One insight may come from how results differed between ability (AMFM) and function (WMFT). WMFT (Figure 4, middle and right-hand side plots) did not significantly improve when applied in the second phase (weeks 4 and 5). These data suggest that the intervention had greatest impact on motor ability and may have diminishing effects on functional ability. It may be that more functionally relevant tasks in the presence of EA can lead to continued gains in functional scores. Moreover, Figure 4 suggests that if EA is performed in the second 2-week period, performance increases may be more difficult to detect, perhaps because of an order effect.

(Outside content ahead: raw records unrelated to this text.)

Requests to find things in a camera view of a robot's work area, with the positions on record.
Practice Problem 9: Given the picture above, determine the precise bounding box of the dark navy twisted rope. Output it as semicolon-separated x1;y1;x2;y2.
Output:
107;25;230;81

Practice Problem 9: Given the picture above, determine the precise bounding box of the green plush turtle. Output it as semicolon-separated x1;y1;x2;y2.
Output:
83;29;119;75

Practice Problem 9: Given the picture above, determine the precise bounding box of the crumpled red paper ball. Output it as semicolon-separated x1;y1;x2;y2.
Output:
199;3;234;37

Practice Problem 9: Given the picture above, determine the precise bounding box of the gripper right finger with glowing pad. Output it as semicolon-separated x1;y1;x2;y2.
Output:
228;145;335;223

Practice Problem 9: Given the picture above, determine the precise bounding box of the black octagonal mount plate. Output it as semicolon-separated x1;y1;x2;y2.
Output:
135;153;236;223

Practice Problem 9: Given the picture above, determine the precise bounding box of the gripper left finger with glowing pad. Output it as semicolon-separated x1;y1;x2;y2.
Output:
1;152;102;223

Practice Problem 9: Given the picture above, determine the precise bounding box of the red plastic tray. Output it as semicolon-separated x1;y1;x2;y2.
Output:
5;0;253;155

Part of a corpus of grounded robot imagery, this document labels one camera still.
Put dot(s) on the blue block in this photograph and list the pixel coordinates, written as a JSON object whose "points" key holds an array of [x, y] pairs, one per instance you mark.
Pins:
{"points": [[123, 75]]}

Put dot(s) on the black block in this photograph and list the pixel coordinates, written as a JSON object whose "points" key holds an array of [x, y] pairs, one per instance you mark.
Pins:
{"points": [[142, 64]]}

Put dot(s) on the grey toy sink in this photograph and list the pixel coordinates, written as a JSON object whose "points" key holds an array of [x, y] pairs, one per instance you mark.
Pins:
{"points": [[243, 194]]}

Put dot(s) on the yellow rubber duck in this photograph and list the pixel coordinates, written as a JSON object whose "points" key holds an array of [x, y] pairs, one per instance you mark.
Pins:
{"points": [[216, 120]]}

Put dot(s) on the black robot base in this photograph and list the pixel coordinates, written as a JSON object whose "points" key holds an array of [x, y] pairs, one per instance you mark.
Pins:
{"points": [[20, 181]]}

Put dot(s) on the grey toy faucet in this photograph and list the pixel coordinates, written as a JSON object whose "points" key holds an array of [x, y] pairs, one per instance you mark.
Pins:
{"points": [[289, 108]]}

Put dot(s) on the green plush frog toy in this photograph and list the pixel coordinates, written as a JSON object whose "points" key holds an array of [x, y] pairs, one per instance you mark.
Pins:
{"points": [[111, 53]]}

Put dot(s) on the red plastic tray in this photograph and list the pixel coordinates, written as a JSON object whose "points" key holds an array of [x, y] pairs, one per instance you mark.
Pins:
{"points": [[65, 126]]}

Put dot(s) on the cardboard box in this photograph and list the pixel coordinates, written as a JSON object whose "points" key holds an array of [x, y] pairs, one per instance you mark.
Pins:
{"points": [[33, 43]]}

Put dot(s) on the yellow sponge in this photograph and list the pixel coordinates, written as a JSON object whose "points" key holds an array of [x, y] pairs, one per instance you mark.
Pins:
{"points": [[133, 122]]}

Although the IMI revealed a positive experience overall, some participants did not find the repetitive nature of the intervention particularly engaging. There were no gaming elements or scores for success, and the only motivational mark for success was their own view of the cursor and target in real time. Several complained about the mundane, repetitive nature of the experiment, expecting a more “exciting” experience using virtual reality. However, positive changes in clinical scores were seen even without an engaging interface. It remains to be seen whether more creative elements can be used to enhance the involvement of the participants’ attention to optimize clinical outcomes or whether such elements might serve as a distraction from rigorous deliberate practice. ³⁷

Although helpful in assisting arm posture, the WREX gravitational assistance device and hand-opening glove may have increased setup time and restricted movement at the extremes of the reachable workspace. Participants with less impairment may have also benefited from less inhibited reaching without this equipment. It remains to be seen whether an alternative approach could improve results, with a clinical cutoff for supplementing with such assistive devices.

This study provides practical clinical evidence that points to future studies that can improve arm motor recovery. The techniques associated with EA may be easily added to the repertoire of possible strategies for rehabilitation, likely to be most effective if combined with other rehabilitation strategies. In the search for optimal training methods, the evidence presented here points to possible future research that makes use of feedback technology to leverage the error-based adaptive tendencies of the nervous system to improve motor recovery and possibly functional reaching ability.